The lines from the start of the data through the line with "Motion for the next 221" are to be returned verbatim; all later lines are to be omitted.
*****
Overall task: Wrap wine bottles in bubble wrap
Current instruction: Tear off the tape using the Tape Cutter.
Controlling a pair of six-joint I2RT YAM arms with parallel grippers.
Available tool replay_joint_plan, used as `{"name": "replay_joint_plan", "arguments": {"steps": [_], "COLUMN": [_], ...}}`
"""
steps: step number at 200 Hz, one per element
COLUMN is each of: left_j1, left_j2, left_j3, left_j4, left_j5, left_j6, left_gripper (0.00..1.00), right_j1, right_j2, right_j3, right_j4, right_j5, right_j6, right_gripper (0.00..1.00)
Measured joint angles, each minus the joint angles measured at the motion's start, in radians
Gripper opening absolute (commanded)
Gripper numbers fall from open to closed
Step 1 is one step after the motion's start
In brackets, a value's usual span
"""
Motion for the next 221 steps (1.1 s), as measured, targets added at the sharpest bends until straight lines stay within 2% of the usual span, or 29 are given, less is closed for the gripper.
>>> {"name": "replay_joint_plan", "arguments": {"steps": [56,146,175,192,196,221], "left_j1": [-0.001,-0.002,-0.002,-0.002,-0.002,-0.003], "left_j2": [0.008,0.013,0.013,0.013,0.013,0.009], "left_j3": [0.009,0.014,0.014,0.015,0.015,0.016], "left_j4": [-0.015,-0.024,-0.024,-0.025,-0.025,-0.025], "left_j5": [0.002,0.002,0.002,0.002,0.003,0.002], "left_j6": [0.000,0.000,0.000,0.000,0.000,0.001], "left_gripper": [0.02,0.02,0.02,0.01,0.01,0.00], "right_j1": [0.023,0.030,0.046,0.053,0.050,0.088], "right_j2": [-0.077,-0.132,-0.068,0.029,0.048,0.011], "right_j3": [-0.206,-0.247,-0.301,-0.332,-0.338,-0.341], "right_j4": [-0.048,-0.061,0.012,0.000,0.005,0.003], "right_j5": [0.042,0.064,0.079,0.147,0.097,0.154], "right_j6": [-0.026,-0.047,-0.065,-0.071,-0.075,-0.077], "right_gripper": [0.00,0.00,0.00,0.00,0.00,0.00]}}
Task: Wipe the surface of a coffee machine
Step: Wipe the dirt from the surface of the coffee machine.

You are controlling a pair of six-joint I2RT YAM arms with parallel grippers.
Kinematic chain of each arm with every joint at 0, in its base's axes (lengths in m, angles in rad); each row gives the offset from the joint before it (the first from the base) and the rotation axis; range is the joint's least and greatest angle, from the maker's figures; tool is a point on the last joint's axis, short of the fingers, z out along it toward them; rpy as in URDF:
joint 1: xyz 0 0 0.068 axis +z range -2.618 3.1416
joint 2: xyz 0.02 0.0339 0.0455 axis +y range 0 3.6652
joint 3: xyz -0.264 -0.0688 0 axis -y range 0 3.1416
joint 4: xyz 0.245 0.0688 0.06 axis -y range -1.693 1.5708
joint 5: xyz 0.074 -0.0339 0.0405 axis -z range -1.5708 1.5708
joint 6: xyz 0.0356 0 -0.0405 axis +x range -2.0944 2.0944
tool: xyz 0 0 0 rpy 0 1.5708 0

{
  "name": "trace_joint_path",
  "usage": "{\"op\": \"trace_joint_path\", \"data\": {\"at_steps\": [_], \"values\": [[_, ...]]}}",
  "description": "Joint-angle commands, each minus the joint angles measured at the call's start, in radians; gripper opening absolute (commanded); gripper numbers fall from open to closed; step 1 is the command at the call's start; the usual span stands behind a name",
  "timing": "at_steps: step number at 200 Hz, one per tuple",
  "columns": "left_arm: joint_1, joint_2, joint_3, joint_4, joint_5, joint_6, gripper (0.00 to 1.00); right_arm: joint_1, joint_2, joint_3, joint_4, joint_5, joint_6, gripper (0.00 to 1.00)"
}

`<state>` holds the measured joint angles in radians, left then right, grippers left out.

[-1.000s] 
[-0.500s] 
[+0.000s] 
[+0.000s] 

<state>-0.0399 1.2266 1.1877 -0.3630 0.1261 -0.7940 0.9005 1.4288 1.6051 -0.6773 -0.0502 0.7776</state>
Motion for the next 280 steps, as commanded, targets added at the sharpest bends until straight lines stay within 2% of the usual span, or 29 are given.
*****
Result of this exercise:
Overall task: Wrap wine bottles in bubble wrap
Current instruction: Tear off the tape using the Tape Cutter.
Controlling a pair of six-joint I2RT YAM arms with parallel grippers.
Available tool replay_joint_plan, used as `{"name": "replay_joint_plan", "arguments": {"steps": [_], "COLUMN": [_], ...}}`
"""
steps: step number at 200 Hz, one per element
COLUMN is each of: left_j1, left_j2, left_j3, left_j4, left_j5, left_j6, left_gripper (0.00..1.00), right_j1, right_j2, right_j3, right_j4, right_j5, right_j6, right_gripper (0.00..1.00)
Measured joint angles, each minus the joint angles measured at the motion's start, in radians
Gripper opening absolute (commanded)
Gripper numbers fall from open to closed
Step 1 is one step after the motion's start
In brackets, a value's usual span
"""
Motion for the next 221 steps (1.1 s), as measured, targets added at the sharpest bends until straight lines stay within 2% of the usual span, or 29 are given, less is closed for the gripper.

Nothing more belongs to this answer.